UN health agency launches attack on multi-billion-dollar counterfeit medicine market

The United Nations health agency and its partners will this month officially launch the first ever international taskforce to combat counterfeit medical products, a market that brings in tens of billions of dollars annually as it promotes drug resistant strains of disease, can worsen medical conditions and may kill its patients.

“They are present on all markets and are increasing as counterfeiters’ methods become more sophisticated, infiltrating official channels of distribution as well as using illegal web sites to sell their wares,” the UN World Health Organization (WHO) said today in announcing the first meeting in Bonn, Germany, on 15-16 November of the International Medical Products Anti-counterfeiting Taskforce (IMPACT).

Unveiling a global plan of action, IMPACT will release the most recent estimates of counterfeit products on the world’s markets, launch pilot programmes in three countries, and present a tool to strengthen countries’ legislative capacity to tackle counterfeiting.

The UN partners in the initiative range from international policing bodies like Interpol and the World Customs Organization, to regional groups such as the European Commission and the Association of South-East Asian Nations (ASEAN), to the pharmaceutical industry. Besides the WHO other UN bodies include the World Bank, World Trade Organization and World Intellectual Property Organization (WIPO).

Although precise figures are elusive, estimates put counterfeits at more than 10 per cent of the global medicines market. They are present in all regions but developing countries bear the brunt of the problem with an estimated 25 per cent of medicines believed to be counterfeit.
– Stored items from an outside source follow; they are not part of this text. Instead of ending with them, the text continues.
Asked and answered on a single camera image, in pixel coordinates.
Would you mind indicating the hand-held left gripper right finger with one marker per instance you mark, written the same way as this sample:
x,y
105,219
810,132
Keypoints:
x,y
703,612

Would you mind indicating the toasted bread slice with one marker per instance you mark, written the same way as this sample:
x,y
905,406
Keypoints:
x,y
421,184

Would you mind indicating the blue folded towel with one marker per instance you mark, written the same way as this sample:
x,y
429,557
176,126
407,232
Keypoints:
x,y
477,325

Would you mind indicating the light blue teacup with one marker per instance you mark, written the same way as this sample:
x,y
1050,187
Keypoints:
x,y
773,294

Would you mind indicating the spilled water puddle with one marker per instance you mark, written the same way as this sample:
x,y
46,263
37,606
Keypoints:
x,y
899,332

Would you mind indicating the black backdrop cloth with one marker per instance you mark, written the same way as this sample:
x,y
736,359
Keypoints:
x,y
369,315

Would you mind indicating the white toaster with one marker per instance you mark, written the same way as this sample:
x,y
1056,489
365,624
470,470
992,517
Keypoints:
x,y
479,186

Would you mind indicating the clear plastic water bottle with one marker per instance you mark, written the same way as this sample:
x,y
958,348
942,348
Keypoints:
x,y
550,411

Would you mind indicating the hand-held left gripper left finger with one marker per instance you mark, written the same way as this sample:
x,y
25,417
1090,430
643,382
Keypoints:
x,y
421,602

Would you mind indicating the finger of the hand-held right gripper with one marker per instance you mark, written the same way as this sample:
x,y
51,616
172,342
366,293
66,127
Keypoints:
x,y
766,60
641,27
In some countries, the figure is thought to be as high as 50 per cent.

The Centre for Medicines in the Public Interest in the United States predicts that counterfeit drug sales will reach $75 billion globally in 2010, an increase of more than 90 per cent from 2005, WHO noted.
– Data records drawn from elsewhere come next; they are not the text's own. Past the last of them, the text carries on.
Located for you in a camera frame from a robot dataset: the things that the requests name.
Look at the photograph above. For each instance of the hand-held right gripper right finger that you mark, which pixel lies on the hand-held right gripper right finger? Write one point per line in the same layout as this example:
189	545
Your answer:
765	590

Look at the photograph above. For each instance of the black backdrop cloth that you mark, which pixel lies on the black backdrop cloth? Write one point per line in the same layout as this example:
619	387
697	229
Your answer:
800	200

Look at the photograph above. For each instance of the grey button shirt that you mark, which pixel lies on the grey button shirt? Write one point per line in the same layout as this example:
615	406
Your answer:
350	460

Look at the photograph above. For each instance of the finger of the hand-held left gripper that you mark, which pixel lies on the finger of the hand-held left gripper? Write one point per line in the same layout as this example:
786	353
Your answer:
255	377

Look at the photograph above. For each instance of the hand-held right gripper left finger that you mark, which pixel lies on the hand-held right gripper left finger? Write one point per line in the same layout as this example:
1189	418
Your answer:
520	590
Trade in these products is more prevalent in countries with weak drug regulation control and enforcement, scarcity and/or erratic supply of basic medicines, unregulated markets and unaffordable prices. However, as counterfeiting methods become more sophisticated, counterfeits are increasingly present in better-controlled markets.
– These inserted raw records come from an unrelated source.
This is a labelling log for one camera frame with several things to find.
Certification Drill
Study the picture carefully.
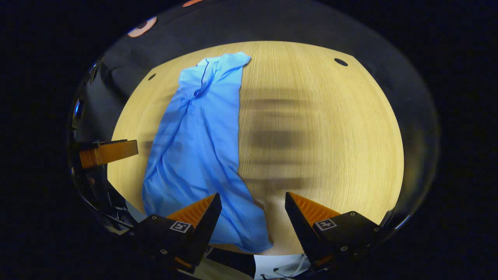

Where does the light blue T-shirt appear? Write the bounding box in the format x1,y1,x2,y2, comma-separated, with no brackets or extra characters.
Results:
142,51,274,253

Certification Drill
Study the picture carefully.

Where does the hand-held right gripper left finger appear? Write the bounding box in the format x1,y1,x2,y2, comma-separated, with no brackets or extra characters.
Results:
124,193,223,273

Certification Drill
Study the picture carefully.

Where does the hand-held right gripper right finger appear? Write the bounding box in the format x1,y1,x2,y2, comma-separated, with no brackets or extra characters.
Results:
284,192,384,270

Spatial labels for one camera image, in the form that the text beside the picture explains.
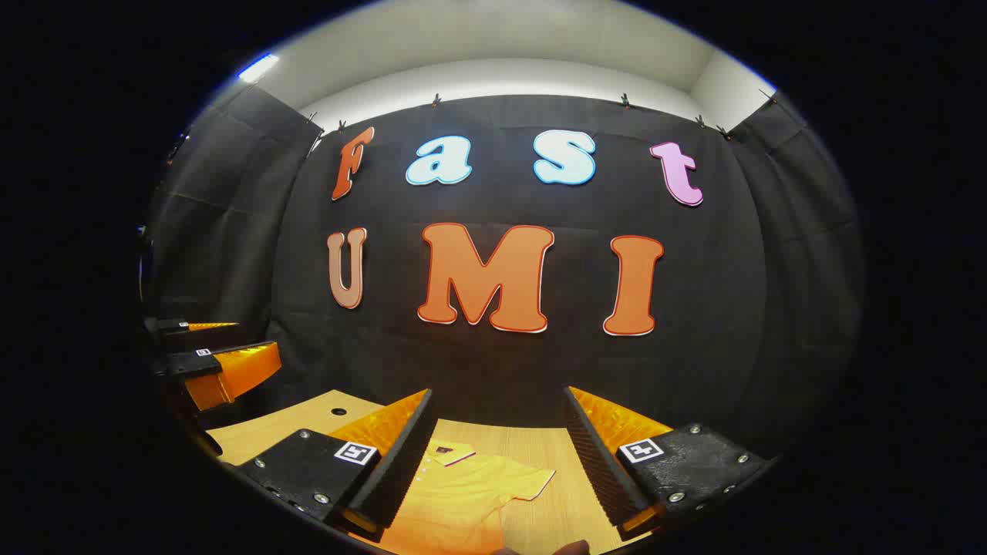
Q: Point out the orange polo T-shirt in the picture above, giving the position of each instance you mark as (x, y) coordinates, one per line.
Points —
(470, 493)

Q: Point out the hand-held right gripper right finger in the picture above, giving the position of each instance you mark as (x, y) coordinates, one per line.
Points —
(597, 462)

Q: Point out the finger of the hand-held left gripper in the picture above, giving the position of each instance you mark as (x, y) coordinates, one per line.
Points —
(185, 327)
(185, 364)

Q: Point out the ceiling light strip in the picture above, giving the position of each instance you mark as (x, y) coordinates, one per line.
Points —
(258, 68)

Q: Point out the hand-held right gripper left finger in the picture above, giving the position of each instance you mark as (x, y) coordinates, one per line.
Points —
(401, 462)
Until recently, the most frequently counterfeited medicines in wealthy countries were new, expensive lifestyle medicines, such as hormones, steroids and antihistamines. In developing countries the most counterfeited medicines have been those used to treat life-threatening conditions such as malaria, tuberculosis and HIV/AIDS, WHO said.

During a meningitis epidemic in Niger in 1995, more than 50,000 people were inoculated with fake vaccines donated by a country which thought they were safe. The error killed 2,500 people. Paracetamol cough syrup prepared with diethylene glycol, a toxic chemical used in antifreeze, killed 89 people in Haiti in 1995 and 30 infants in India in 1998.

A study in South-East Asia in 2001 revealed that 38 per cent of 104 antimalarial drugs on sale in pharmacies did not contain any active ingredients. In 1999, at least 30 people died in Cambodia after taking counterfeit antimalarials.

IMPACT is focused on five action areas embracing the different national and international sectors: legislative and regulatory infrastructure, regulatory implementation, enforcement, technology, and risk communication.

“Without changes and improvements in those key areas, we will not succeed in the fight against counterfeits,” WHO Assistant Director-General for Health Technology and Pharmaceuticals Howard Zucker said.

“Counterfeit medicines must be tackled not only through global efforts but also by a truly collaborative, cross-cutting approach involving medicine regulatory authorities, health professionals, enforcement officials, law-makers and industry.”